With national healthcare expenses expected to reach $1 trillion annually by the end of the decade, China is looking for ways to reduce costs.  The country’s National Development and Reform Commission has targeted the drug pricing policies of GSK, Merck, Novartis, Baxter, Astellas Pharma and almost 60 other international drug manufacturers for investigation.  In an apparent effort to stem the tide of the investigation and “play nice” with Chinese investigators, GSK’s Hussain has promised a review of GSK’s “operational model” which he maintained will result in drug price reductions that will make GSK’s drugs more affordable to Chinese patients.  Growing drug costs in China thus appear to have provided the Chinese government with the motivation to institute and “go public” with the GSK investigation, as well widening the probe into other pharmaceutical companies.
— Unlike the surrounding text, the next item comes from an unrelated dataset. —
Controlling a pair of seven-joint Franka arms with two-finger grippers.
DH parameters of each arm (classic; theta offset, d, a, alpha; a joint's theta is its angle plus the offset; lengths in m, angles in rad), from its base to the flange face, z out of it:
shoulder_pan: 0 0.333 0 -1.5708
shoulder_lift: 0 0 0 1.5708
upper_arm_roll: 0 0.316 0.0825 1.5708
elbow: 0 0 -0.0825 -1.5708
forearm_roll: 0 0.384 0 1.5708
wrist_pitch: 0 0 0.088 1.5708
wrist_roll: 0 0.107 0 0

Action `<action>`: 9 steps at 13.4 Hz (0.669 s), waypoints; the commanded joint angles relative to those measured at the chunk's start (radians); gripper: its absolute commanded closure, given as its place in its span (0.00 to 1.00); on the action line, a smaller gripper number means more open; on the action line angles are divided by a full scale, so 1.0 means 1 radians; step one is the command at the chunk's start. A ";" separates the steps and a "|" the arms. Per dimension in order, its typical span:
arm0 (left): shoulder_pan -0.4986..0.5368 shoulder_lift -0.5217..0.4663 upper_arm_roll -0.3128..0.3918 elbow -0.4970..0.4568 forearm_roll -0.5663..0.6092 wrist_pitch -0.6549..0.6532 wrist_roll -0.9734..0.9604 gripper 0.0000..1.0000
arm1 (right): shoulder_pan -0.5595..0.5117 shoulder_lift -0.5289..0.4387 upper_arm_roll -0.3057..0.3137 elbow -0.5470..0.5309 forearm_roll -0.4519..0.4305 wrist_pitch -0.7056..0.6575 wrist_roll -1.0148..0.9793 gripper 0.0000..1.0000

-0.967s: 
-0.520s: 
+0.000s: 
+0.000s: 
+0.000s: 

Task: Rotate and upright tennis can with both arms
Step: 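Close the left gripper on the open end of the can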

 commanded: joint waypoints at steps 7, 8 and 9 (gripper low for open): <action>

Although multinational pharmaceutical companies have determined that China’s nearly 1.4 billion population is too large and too lucrative a market to resist, the country is the perfect metaphor for the proverbial “rock and a hard place.”  Even if drug companies can appease the Chinese government with price reductions for their products, they will all still find themselves in the same predicament when the dust settles.  Chinese physicians will still be underpaid and undoubtedly will still expect something “extra” from a drug company to ensure that his/her prescriptions are written for that company’s products.  Unless the Chinese government is willing to investigate, prosecute and jail its doctors for following centuries of Chinese custom — a custom we can all be sure won’t be abandoned by some Chinese government officials — pharmaceutical companies will face a virtual Hobson’s choice: pay a little “extra” even if it means risking investigation, prosecution, fines and further drug price reductions or refuse to pay and go out of business.  Maybe that’s the kind of choice the Chinese government had in mind all along.  Hmm . . . and then there’s those prosecutors responsible for enforcing the U.S. Foreign Corrupt Practices Act (FCPA) and U.K. Bribery Act . . . we should expect to see them get active really soon too.